If ${\tan }^{-1}2x+{\tan }^{-1}3x=\frac{\pi }{4},$ then the value of $\tan ({\tan }^{-1}x+{\tan }^{-1}4x)$ is

• A. $\frac{15}{16}$
• B. $\frac{8}{15}$
• C. $\frac{11}{15}$
• D. $\frac{13}{15}$

Answer 1

The correct option is A $\frac{15}{16}$

Given, ${\tan }^{-1}2x+{\tan }^{-1}3x=\frac{\pi }{4}\dots \left(1\right)$

If $2x,3x>0$ and $\left(2x\right)\left(3x\right)>1,$ then either $2x$ or $3x$ will be greater than $1.$ Then for equation $\left(1\right),$ L.H.S. $>\frac{\pi }{4}$ (reject it)
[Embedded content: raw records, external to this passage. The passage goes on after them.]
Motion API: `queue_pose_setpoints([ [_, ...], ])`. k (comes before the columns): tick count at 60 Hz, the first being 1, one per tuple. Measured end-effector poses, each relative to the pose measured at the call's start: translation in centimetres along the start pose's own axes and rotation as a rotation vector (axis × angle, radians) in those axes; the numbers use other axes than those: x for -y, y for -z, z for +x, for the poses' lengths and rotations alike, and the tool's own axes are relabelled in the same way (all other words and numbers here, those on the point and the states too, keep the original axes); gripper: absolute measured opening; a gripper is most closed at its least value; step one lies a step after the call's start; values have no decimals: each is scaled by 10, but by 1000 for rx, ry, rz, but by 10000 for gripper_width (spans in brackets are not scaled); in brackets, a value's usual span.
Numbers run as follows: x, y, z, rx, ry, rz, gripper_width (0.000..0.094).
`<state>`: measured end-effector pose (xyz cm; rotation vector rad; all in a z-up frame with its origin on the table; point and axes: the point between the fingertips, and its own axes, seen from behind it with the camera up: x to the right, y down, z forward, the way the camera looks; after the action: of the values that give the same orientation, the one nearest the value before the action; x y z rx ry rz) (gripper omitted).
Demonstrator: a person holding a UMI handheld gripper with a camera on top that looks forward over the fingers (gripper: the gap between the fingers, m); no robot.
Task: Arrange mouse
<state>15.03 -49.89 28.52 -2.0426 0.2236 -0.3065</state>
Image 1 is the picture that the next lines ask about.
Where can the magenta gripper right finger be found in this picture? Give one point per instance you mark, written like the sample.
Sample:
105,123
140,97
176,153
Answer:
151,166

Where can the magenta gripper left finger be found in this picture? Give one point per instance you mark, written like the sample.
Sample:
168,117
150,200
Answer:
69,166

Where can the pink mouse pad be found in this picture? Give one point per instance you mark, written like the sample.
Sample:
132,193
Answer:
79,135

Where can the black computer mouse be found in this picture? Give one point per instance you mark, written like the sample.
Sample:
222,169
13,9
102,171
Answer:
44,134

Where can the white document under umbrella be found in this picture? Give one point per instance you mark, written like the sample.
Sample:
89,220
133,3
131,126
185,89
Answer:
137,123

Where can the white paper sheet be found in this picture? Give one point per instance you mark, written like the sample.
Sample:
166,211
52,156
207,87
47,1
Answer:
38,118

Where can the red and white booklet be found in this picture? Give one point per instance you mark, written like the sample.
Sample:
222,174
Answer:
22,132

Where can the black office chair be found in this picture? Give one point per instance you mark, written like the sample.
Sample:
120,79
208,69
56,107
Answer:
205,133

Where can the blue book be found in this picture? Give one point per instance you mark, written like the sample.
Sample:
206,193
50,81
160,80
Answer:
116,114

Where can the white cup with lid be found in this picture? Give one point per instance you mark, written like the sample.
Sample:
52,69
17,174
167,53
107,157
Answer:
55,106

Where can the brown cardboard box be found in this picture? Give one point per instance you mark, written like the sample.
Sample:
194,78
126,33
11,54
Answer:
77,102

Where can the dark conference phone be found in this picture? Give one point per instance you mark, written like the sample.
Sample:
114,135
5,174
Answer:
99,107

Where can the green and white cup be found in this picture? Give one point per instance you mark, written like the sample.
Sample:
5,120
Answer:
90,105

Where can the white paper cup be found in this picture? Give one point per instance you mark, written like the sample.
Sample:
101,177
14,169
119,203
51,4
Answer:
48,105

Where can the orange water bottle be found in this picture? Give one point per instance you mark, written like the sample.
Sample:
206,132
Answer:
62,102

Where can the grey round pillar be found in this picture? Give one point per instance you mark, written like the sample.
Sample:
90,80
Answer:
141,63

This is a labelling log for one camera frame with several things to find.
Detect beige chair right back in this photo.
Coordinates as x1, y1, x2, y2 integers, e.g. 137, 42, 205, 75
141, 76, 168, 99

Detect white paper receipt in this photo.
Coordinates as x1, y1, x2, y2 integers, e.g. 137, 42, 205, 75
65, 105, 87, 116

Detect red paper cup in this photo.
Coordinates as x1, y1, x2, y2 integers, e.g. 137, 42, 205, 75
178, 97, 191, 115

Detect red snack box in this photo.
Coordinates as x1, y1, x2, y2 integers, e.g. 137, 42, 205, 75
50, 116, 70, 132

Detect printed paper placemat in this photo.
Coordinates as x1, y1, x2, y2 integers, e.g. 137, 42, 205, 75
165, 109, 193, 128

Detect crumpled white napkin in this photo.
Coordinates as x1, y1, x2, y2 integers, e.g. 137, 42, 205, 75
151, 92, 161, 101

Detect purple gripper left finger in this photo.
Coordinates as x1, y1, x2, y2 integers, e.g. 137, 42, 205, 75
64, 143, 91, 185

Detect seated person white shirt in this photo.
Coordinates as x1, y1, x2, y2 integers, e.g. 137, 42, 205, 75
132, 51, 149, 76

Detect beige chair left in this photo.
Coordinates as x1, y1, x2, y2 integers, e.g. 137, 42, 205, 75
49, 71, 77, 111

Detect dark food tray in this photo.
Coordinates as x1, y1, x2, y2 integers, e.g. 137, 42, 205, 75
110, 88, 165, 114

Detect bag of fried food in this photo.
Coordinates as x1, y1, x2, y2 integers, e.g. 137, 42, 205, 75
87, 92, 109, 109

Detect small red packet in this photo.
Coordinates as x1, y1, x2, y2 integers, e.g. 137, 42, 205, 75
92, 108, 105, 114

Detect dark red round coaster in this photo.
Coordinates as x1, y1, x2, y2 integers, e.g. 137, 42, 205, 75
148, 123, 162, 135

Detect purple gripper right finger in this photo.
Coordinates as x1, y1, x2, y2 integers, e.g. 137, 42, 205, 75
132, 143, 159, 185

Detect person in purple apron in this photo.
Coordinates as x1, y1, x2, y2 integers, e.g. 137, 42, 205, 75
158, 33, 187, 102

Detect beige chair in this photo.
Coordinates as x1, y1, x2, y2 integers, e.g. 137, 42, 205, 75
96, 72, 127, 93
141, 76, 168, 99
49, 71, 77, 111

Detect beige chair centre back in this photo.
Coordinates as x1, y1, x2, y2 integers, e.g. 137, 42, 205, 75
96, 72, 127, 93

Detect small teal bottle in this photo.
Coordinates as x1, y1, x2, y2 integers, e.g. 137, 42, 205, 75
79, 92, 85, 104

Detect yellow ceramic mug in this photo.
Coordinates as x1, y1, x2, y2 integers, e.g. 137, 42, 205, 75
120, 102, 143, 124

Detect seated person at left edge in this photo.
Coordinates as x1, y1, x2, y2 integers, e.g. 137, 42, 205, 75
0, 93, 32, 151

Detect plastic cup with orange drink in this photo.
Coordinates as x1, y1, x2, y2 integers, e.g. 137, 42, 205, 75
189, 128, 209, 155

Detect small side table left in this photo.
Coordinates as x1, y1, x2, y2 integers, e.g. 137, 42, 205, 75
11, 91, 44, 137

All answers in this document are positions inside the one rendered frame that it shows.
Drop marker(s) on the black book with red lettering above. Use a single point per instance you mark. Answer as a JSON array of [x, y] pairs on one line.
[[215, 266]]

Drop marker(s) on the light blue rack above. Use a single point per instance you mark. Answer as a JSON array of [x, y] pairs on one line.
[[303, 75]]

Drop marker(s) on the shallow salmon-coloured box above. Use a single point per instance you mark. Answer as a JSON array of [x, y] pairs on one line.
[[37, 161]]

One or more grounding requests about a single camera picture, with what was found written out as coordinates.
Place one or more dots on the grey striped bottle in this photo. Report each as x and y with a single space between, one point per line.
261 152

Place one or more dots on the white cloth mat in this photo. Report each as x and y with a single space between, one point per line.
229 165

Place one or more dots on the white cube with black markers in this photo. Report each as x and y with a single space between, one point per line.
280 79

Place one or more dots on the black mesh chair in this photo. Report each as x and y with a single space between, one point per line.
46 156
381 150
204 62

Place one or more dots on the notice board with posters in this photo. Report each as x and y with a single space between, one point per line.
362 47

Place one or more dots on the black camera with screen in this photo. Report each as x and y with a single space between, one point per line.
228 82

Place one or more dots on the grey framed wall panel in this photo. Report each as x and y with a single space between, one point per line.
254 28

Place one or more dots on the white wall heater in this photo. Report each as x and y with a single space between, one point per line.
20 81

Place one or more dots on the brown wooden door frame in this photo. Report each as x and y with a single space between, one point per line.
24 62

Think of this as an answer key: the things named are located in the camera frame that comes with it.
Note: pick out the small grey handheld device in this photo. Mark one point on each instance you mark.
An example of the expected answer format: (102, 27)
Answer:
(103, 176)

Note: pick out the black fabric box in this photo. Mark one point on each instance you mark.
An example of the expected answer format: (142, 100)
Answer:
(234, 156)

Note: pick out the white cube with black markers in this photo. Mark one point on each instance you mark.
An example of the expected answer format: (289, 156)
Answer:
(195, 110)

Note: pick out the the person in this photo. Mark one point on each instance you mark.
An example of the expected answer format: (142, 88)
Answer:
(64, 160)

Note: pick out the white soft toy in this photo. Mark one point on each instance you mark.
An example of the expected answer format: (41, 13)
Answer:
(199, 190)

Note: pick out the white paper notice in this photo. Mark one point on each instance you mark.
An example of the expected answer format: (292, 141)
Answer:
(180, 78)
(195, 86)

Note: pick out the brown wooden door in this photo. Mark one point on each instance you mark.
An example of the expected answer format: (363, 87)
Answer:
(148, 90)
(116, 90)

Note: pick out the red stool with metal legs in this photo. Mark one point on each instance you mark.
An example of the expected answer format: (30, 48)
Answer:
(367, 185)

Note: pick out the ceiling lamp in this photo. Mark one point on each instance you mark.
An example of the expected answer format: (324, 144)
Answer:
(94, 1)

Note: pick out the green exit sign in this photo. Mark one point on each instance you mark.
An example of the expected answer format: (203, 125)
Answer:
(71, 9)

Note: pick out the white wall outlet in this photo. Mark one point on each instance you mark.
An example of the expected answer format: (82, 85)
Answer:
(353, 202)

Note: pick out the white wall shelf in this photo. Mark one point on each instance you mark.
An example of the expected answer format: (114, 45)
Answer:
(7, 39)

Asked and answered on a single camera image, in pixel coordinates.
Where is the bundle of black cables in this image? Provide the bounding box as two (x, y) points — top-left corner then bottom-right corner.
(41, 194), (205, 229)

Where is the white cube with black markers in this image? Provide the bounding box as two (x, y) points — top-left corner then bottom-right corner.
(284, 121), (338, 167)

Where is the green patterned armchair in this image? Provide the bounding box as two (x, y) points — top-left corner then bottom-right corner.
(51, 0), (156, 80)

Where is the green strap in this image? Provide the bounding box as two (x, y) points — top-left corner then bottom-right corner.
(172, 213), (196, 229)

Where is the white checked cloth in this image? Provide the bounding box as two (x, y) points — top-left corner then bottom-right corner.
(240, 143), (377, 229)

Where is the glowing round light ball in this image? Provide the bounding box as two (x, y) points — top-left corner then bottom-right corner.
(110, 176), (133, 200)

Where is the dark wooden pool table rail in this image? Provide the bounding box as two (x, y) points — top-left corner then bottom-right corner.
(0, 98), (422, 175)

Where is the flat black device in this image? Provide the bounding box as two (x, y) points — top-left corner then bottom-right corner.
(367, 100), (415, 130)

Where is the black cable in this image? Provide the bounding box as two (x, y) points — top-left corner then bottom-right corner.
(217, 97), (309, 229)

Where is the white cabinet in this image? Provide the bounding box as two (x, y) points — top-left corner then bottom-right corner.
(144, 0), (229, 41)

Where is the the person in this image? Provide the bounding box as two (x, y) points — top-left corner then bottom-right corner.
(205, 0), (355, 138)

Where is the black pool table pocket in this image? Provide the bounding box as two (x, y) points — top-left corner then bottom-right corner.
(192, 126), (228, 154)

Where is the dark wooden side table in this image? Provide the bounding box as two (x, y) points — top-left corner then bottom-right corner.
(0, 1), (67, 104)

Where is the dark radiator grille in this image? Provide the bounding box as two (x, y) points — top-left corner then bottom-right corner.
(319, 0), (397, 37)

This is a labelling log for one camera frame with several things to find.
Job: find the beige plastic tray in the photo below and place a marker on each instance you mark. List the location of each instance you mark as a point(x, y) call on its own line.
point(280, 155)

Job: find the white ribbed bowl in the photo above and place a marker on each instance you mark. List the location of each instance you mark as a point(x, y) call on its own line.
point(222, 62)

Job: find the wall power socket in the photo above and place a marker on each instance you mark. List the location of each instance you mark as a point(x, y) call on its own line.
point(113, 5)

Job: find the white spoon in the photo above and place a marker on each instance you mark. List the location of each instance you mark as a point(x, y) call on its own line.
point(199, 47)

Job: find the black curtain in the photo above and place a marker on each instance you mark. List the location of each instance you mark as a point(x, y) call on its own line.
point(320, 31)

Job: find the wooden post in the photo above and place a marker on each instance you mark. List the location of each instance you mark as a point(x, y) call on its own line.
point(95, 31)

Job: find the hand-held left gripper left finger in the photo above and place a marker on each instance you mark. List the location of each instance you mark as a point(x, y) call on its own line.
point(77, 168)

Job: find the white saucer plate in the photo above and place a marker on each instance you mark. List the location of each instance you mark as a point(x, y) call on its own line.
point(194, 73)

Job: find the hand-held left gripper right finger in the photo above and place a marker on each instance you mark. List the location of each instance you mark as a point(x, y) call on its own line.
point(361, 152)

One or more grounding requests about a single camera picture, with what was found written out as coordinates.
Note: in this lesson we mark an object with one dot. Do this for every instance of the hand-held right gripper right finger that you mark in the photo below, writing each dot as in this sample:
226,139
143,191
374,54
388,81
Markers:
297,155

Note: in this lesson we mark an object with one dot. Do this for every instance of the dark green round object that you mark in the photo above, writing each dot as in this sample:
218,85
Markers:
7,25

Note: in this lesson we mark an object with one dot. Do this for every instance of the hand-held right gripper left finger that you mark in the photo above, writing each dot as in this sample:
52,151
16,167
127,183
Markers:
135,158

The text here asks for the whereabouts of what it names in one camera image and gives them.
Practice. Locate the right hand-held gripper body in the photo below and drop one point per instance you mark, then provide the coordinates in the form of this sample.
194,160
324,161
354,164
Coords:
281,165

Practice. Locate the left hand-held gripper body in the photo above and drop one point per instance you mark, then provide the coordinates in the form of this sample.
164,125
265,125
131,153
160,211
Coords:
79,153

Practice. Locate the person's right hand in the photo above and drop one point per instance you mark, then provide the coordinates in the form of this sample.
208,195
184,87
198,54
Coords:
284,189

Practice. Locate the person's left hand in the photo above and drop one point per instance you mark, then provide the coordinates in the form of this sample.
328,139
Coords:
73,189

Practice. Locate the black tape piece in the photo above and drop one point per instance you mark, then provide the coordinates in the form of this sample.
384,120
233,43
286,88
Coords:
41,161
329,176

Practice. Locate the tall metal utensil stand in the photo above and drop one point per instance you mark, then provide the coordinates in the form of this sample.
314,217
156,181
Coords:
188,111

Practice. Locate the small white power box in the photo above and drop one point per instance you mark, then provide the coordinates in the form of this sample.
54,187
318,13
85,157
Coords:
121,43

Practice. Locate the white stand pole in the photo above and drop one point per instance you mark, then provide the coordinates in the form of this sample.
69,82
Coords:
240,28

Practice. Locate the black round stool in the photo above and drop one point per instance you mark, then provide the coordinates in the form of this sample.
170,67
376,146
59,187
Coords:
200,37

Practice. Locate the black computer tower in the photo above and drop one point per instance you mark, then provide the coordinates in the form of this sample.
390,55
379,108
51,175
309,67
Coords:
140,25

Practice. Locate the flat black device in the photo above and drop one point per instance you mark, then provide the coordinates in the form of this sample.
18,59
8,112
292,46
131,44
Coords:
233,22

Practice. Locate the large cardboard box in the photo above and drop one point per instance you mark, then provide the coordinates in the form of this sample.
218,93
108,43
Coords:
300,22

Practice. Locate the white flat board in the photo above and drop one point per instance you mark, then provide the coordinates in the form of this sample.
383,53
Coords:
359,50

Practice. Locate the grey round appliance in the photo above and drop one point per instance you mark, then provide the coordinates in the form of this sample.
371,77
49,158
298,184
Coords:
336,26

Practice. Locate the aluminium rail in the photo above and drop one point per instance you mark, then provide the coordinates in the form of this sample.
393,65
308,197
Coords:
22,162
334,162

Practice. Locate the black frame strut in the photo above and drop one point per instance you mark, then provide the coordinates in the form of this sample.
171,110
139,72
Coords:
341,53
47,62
If $2x,3x>0$ and $\left(2x\right)\left(3x\right)<1,$ equation $\left(1\right)$ can be written as
${\tan }^{-1}\left(\frac{5x}{1-6x^2}\right)=\frac{\pi }{4}$
$\Rightarrow \frac{5x}{1-6x^2}=1$
$\Rightarrow 6x^2+5x-1=0$
$\Rightarrow x=\frac{1}{6}$
or $x=-1$ $($not acceptable because for equation $\left(1\right),$ L.H.S. becomes negative while R.H.S. is positive$)$

Now, $\tan ({\tan }^{-1}x+{\tan }^{-1}4x)$
$=\tan ({\tan }^{-1}\frac{1}{6}+\tan \frac{2}{3})=\frac{\frac{1}{6}+\frac{2}{3}}{1-\frac{1}{6}\cdot \frac{2}{3}}=\frac{15}{16}$